> **AIM OF THE EXERCISE**: Scan the records for "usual" and copy each line that contains it.

Stored data
....

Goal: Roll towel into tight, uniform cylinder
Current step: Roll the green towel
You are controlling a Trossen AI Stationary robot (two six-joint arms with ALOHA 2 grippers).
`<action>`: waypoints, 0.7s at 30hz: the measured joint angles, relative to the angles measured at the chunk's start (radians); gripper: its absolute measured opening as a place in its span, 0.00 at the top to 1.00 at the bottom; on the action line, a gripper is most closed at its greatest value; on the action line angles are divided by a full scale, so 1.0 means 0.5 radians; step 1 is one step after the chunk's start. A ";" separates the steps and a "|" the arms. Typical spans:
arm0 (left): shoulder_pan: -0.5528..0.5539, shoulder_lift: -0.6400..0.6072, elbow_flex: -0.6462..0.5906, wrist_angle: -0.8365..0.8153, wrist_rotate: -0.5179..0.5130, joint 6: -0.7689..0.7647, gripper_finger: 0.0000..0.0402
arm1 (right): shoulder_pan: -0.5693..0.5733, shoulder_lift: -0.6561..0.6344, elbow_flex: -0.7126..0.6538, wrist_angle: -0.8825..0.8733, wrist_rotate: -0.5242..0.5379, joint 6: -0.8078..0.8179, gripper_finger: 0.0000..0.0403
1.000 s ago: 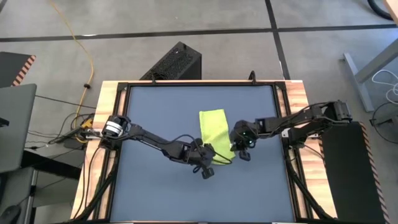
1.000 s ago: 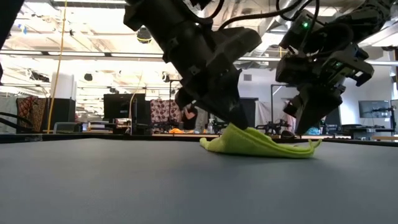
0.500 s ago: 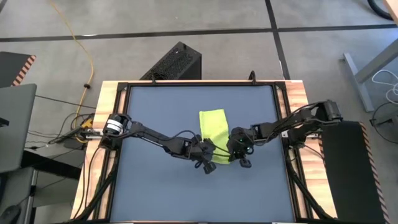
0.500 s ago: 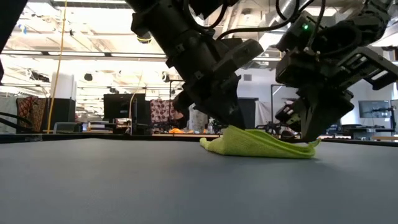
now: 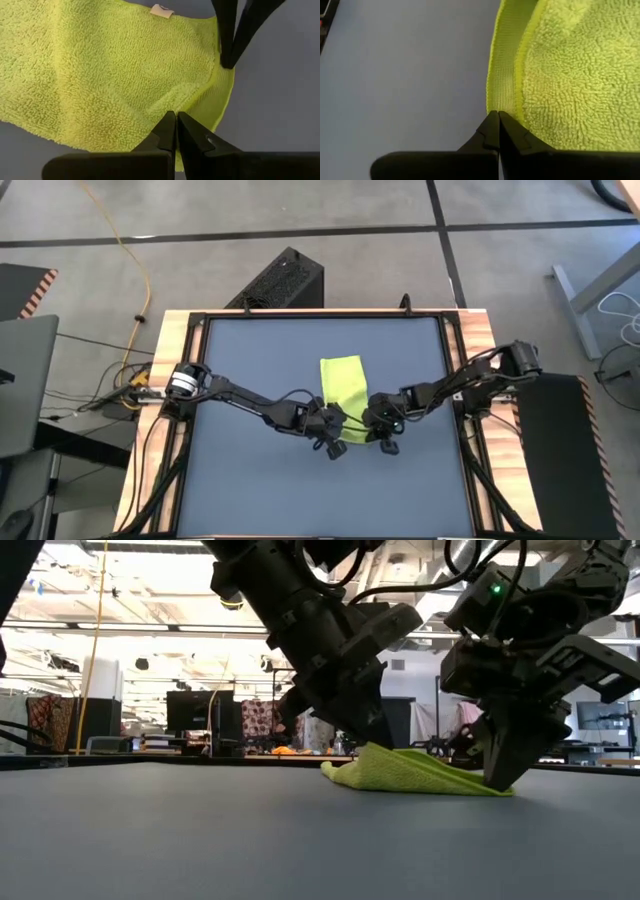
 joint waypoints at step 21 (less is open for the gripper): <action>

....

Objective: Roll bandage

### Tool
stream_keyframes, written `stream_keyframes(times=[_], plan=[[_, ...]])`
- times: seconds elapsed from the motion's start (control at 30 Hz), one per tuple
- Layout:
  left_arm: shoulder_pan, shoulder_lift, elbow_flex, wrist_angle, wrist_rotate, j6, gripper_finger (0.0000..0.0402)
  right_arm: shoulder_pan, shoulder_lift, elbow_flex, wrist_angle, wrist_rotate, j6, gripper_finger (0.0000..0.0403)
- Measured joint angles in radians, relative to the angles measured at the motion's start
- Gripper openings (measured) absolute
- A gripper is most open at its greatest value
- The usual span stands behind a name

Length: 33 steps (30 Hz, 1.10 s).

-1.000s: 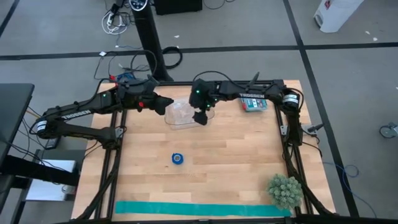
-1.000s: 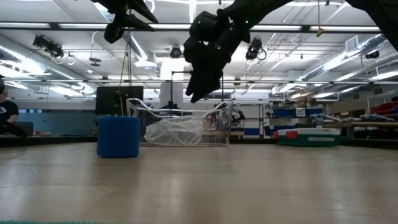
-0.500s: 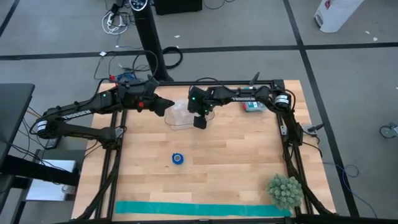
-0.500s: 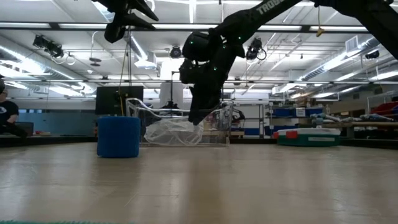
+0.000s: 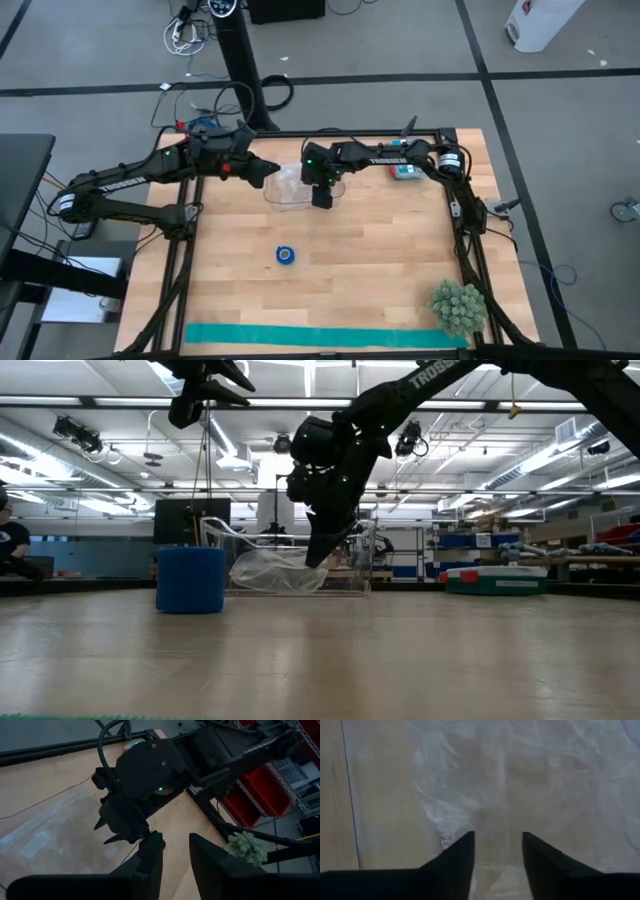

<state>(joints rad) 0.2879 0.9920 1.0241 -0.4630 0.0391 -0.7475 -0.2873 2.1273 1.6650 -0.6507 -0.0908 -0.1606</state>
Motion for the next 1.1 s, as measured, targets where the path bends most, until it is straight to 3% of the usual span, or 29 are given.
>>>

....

> **ANSWER SPACE**:
- The usual span stands behind a name
Motion for the next 1.1 s, as measured, targets where the path bends most, until it is straight to 3% of the usual span, or 29 are given.

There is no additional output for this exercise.